The Truth Seeker
“I know.”
Lisa forced herself away from the image that had haunted her dreams for days. “Quinn’s being nice. He’s hovering, kind of lost as to what he should do.”
“I gathered that from the conversations I’ve had with him. Do you know what you want him to do?”
She wanted a hug but didn’t know how to ask for one. He was kind, and there, and wanted so badly for her not to be hurting anymore. It no longer surprised her that it mattered so much to him. Under the watchfulness he showed the world, he was a man who was as protective of her as her family. “He loaned me his dog.”
“Did he?”
Lisa rubbed Old Blue’s ears and heard a dog’s version of a sigh of pleasure. “I think he’s going to want him back,” she remarked regretfully.
Jen laughed.
Reality was settling in, and it left an enormous ache in her heart. “The house is gone, the art. All the scrapbooks. It shouldn’t matter so much, it was just stuff.” But it did. She could remember painting the rooms while Jack painted the ceilings, wallpapering the bathroom, rearranging furniture so many times Marcus wanted to strangle her when she said, “No, I like it better where it was, move it back.”
All the firsts in that house—first dinner party for family, first mortgage payment, first winter snow and shoveling the drive, first flowers in the spring. It was gone, and she was going to have to start over again.
“It was home.”
“It was home,” Lisa agreed. The first one she’d ever really had.
“Marcus said he was dealing with the insurance guy for you?”
“I faxed him power of attorney. Stephen said he’d help me find and fix up another place.”
“What’s wrong with Montana?”
“Jen—”
“I know Quinn’s heart. He’s the right guy for you.”
“You’re reading too much into the situation.”
“I’m not saying marry the guy tomorrow.”
“Thank you for that. Would you tell me something?”
“Sure.”
“Did you decide to believe because it mattered to Tom?”
“Honestly?”
“Yeah.”
“It was the only reason I went to church initially because it was important to him. But I started listening, and after a while I found something there that I wanted for myself.”
“What was that?”
“Forgiveness.”
“The drunk driver who killed your parents.”
“Living with the bitterness for so long . . . I just wanted to be able to forgive and let it go so I could get on with my life. But I couldn’t do it for myself. I found out that Jesus could do it for me, He could help me forgive.”

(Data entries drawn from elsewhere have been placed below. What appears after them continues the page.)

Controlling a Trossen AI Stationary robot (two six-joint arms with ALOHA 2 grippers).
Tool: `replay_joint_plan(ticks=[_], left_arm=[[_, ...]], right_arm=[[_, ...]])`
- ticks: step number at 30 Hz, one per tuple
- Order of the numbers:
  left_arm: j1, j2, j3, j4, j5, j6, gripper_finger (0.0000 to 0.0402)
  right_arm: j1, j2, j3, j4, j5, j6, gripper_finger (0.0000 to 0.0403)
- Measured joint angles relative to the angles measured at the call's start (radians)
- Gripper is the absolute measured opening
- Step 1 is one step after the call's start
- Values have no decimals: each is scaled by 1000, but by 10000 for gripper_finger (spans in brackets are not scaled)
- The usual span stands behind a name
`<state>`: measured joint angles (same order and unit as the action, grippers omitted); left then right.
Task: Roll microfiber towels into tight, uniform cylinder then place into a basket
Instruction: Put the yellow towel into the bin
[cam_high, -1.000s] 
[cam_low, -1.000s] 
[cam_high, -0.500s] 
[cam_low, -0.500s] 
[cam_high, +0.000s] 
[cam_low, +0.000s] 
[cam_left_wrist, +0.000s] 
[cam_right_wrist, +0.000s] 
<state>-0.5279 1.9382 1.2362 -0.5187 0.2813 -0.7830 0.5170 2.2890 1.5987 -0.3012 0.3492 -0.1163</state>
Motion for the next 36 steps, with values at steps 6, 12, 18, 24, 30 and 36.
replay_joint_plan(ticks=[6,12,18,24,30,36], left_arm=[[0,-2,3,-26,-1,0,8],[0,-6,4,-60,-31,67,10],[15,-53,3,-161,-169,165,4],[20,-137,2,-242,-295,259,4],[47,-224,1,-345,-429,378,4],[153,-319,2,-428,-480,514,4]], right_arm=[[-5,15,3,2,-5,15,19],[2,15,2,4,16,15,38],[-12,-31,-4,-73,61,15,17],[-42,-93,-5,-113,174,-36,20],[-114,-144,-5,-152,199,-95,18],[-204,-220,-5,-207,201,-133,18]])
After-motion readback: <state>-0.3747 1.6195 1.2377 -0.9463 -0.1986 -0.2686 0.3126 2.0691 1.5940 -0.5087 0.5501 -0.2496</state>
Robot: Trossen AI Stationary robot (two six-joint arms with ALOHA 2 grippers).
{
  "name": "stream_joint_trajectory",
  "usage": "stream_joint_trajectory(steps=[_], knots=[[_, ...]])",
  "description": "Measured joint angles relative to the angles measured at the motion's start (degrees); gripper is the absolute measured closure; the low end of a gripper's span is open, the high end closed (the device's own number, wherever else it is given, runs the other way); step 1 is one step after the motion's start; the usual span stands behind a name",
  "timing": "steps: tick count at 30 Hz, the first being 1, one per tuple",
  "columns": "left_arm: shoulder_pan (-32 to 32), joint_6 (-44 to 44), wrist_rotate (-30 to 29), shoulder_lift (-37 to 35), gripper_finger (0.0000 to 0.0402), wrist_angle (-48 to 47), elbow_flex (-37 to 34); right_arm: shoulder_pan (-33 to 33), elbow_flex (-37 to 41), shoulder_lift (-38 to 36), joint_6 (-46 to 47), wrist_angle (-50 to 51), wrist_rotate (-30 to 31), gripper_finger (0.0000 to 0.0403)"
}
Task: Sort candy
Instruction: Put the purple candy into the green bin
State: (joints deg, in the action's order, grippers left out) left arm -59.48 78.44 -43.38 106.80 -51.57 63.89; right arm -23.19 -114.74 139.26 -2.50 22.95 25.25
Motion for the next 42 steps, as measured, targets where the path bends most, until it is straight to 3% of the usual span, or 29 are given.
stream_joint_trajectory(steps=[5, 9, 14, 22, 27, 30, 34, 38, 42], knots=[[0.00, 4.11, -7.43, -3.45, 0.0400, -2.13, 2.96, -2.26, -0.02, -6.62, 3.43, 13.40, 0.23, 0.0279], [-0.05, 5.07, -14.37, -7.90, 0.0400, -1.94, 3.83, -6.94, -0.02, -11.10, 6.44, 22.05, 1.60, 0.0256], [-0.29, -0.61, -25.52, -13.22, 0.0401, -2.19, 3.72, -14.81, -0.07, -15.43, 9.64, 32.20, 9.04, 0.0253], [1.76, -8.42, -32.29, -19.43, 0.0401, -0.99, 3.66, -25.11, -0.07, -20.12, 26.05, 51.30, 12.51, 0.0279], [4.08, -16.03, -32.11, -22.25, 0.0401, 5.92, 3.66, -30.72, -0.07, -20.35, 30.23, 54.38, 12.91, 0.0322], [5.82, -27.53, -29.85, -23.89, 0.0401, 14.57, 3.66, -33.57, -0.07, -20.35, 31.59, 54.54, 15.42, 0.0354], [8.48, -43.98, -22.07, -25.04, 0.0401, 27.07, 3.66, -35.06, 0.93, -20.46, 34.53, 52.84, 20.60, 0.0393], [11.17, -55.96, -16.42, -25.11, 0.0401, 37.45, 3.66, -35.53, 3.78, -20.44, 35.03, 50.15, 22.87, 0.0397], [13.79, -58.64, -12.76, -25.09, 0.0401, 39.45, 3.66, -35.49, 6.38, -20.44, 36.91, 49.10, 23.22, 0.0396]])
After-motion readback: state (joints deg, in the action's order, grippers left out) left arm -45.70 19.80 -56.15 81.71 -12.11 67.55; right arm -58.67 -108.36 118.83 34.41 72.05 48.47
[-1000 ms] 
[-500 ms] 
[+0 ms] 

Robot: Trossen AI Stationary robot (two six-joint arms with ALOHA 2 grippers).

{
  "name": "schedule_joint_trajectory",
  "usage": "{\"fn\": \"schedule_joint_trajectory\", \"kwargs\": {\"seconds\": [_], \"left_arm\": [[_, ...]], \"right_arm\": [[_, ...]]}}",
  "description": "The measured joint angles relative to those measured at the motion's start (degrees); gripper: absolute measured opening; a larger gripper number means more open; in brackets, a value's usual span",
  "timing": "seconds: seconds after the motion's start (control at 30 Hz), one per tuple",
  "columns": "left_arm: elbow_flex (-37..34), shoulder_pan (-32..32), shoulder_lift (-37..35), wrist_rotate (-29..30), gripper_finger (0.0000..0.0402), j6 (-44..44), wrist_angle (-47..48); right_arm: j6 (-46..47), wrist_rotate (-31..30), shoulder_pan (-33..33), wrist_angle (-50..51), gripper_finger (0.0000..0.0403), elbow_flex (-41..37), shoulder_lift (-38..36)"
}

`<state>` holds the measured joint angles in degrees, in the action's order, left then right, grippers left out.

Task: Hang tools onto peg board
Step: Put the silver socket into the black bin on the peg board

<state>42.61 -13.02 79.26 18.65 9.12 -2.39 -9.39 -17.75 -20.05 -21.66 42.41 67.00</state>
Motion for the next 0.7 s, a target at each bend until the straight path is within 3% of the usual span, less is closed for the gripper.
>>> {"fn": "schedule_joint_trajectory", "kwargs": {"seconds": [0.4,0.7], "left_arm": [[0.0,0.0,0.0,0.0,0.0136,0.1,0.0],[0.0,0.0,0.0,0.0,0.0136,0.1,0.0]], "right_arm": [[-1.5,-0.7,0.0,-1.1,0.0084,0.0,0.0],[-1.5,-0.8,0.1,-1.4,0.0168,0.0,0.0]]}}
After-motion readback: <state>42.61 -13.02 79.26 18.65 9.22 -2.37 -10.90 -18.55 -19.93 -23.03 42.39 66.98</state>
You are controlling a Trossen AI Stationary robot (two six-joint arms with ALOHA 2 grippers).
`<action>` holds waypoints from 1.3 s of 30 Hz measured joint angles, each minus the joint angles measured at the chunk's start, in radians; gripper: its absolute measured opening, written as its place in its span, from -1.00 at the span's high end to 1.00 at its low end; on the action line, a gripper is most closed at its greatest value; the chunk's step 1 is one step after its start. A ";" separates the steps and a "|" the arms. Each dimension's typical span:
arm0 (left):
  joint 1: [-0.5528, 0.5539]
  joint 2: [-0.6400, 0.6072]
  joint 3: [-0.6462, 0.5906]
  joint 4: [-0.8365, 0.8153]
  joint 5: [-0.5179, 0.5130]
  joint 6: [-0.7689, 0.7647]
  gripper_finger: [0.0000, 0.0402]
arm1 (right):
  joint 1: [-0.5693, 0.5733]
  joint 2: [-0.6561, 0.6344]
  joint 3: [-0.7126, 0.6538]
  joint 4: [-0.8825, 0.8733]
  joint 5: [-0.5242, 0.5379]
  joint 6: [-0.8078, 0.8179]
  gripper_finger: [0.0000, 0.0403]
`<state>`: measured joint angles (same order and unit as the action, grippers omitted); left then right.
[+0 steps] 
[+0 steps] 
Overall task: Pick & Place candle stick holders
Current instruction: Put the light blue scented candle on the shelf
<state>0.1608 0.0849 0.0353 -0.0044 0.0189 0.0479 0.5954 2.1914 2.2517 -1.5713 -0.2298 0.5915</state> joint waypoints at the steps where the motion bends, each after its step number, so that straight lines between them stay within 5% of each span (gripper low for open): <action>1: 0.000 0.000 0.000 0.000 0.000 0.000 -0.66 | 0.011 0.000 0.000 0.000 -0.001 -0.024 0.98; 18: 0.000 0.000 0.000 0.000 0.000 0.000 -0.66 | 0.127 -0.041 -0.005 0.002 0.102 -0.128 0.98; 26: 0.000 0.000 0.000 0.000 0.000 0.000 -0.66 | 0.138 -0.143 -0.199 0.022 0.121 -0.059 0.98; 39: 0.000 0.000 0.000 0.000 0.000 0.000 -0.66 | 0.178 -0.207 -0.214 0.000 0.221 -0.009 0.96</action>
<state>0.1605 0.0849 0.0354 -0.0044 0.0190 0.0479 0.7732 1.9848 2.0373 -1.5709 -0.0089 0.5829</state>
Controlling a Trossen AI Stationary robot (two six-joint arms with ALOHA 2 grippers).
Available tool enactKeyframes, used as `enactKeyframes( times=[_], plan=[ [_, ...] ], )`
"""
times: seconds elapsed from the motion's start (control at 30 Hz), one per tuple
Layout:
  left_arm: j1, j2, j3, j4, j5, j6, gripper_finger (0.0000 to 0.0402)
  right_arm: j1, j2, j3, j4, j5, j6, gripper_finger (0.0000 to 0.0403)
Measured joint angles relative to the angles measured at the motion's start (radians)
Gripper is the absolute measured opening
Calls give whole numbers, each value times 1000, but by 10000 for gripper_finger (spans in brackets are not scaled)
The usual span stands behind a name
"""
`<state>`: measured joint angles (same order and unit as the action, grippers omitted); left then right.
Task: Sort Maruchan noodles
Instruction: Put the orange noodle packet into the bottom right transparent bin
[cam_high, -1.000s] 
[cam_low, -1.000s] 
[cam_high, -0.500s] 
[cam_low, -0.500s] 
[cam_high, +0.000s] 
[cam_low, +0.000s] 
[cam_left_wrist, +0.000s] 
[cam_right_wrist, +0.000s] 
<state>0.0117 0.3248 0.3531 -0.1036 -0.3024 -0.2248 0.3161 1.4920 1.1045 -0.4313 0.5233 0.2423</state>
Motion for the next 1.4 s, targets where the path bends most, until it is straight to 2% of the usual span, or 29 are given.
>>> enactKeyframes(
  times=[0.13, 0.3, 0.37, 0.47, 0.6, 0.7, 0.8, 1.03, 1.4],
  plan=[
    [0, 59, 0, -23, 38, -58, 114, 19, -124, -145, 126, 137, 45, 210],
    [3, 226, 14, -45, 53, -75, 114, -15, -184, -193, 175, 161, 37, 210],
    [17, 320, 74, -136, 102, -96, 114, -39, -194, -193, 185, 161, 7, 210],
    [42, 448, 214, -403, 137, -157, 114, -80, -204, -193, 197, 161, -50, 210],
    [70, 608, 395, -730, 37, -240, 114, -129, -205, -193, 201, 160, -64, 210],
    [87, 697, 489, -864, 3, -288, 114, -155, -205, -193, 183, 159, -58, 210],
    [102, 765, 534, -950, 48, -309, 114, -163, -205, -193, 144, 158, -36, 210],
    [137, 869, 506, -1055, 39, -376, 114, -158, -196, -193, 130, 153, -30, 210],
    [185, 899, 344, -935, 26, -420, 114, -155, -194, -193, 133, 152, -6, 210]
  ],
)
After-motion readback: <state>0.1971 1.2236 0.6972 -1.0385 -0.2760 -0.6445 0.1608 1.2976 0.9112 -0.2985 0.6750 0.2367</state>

“You believed in Him because you needed Him.”
“I trust Marcus because I need to, but also because I know he’s trustworthy. Which came first?” Jen asked. “There’s no easy answer, Lizzy. Jesus loves me. He’s helped me forgive a man I hate, helped me into remission with the cancer, worked out things with Tom to make me the happiest I’ve ever been in my life. I believe in and love Jesus because He is who He is. He’s worth loving. Which came first? I don’t know. He’s just perfect. And I know Him. That’s the most peaceful reality I’ve ever had in my life.”
“I prayed for a family and He let adoption papers get ripped away,” Lisa whispered. She’d never told that to Jennifer before.
“You ended up with the O’Malleys,” Jen finally said, tears choking her voice. “And you make our family complete. Maybe He knew that.”
Lisa closed her eyes. She wouldn’t trade the O’Malleys for anything.
“Lizzy? Risk asking Jesus for your deepest need. You’ll find out He’s sufficient.”
“That’s assuming He’s alive.”
“You’re not even protesting anymore that the Resurrection’s not possible. You already know He’s alive.”
Her hand stole across her ribs to touch the scar. “Maybe.”
“Let’s go back to talking about Quinn.”
Lisa heard the smile in Jen’s voice. “Are you matchmaking?”
“I’m married. You wouldn’t believe how great it is. Tom is—”
“What?”
“I look into his eyes and he lets me see all the way to his heart. He trusts me to love him.”
“I always knew he was special,” Lisa replied, having to talk past the emotion that welled up at Jen’s description.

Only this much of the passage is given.